Filter the entries, keeping every line with the word "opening".

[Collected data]

****************************************

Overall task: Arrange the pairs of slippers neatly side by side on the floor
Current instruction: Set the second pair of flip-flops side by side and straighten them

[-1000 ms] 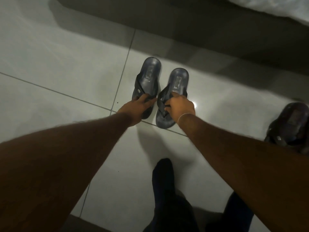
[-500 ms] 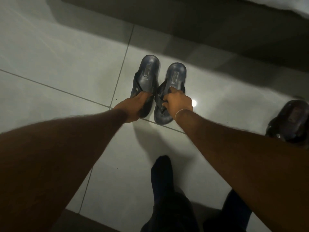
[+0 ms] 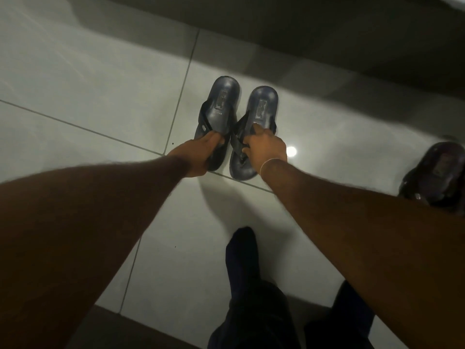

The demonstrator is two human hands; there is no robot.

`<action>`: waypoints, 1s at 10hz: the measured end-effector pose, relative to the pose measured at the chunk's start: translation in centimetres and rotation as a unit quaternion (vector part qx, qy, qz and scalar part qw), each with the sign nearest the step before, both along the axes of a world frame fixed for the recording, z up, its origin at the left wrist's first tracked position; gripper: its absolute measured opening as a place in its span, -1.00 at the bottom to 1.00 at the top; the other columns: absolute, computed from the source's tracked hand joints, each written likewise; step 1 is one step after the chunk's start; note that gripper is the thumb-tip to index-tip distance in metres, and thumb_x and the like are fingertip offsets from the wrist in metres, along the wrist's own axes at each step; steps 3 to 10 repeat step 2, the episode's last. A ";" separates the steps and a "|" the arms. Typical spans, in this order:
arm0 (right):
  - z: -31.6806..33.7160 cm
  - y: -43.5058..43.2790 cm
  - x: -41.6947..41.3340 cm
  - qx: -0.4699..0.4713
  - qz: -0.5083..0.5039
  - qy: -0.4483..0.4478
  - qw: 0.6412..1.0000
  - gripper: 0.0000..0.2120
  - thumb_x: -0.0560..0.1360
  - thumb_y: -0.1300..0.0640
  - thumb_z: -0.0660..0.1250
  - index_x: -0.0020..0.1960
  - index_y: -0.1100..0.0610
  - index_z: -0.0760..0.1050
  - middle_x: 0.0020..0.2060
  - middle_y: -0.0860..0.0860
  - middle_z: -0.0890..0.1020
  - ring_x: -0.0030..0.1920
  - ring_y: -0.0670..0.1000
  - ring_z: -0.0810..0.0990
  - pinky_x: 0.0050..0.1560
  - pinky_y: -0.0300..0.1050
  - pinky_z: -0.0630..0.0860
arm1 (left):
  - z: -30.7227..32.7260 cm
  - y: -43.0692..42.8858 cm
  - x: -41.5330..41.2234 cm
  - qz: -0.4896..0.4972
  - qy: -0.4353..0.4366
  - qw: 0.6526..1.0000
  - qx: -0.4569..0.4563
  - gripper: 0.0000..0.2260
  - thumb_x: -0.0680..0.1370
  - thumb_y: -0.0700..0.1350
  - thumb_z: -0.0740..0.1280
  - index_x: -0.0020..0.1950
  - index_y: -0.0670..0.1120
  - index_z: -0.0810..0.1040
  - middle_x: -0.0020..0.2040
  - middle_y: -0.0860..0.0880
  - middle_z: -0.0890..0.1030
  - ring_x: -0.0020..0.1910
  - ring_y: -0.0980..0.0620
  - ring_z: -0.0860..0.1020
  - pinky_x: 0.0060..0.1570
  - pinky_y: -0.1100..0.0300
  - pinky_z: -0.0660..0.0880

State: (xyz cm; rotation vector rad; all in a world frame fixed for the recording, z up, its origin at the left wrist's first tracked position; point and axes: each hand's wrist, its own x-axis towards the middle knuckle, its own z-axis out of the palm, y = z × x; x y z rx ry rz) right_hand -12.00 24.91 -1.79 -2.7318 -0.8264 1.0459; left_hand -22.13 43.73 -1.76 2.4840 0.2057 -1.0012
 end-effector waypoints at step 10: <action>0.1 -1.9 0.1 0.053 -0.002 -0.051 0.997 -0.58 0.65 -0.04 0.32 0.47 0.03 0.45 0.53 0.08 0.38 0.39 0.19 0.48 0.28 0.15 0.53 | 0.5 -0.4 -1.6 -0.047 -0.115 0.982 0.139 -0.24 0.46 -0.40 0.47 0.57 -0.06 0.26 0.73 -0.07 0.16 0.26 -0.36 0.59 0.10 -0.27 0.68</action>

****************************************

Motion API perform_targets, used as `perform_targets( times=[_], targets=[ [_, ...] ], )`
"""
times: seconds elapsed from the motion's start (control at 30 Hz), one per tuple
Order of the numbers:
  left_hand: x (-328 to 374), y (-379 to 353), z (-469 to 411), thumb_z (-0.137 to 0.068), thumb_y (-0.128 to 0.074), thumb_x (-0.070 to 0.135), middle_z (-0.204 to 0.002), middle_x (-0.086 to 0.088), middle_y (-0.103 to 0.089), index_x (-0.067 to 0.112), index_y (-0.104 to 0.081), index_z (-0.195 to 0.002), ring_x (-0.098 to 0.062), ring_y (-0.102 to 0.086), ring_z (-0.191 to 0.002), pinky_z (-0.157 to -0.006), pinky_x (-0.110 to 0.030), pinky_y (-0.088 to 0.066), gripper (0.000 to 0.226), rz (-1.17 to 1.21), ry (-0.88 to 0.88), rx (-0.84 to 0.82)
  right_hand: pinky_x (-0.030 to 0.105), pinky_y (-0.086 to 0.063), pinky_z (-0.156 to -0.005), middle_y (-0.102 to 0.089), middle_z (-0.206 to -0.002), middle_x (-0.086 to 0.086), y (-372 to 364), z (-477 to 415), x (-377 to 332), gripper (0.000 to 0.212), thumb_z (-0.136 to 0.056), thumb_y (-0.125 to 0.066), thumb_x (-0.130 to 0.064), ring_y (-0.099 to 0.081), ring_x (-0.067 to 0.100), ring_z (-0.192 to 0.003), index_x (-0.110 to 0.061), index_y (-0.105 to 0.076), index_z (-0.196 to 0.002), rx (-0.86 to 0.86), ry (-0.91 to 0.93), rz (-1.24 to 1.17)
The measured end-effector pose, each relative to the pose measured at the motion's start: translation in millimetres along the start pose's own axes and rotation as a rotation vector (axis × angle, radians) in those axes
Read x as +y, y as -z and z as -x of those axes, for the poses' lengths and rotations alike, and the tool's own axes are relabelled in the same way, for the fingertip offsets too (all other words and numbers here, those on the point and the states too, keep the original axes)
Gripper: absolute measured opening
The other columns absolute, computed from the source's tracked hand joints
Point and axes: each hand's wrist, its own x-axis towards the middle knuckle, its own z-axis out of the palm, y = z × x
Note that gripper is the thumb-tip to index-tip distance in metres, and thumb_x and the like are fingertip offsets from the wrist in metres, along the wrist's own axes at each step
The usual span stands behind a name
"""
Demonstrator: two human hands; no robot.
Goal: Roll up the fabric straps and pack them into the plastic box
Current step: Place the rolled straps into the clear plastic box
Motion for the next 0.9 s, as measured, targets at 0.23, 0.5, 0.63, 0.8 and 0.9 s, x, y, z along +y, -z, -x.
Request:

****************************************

Answer area
`<action>`: waypoints, 1s at 10hz: the measured end-effector pose, relative to the pose measured at the chunk's start: translation in centimetres and rotation as a unit quaternion (vector part qx, qy, qz and scalar part qw), each with the sign nearest the step before, both along the axes of a world frame fixed for the recording, z up, its origin at the left wrist's first tracked position; gripper: its absolute measured opening as a place in its span, -1.00 at the bottom to 1.00 at the top; the other columns: absolute, computed from the source's tracked hand joints, each written likewise; step 1 is one step after the chunk's start; note that gripper is the thumb-tip to index-tip distance in metres, and thumb_x and the like are fingertip offsets from the wrist in metres, along the wrist's own axes at each step; steps 3 to 10 repeat step 2, the episode's last. A ";" separates the steps and a "|" the arms. Typical spans, in this order:
Gripper: absolute measured opening

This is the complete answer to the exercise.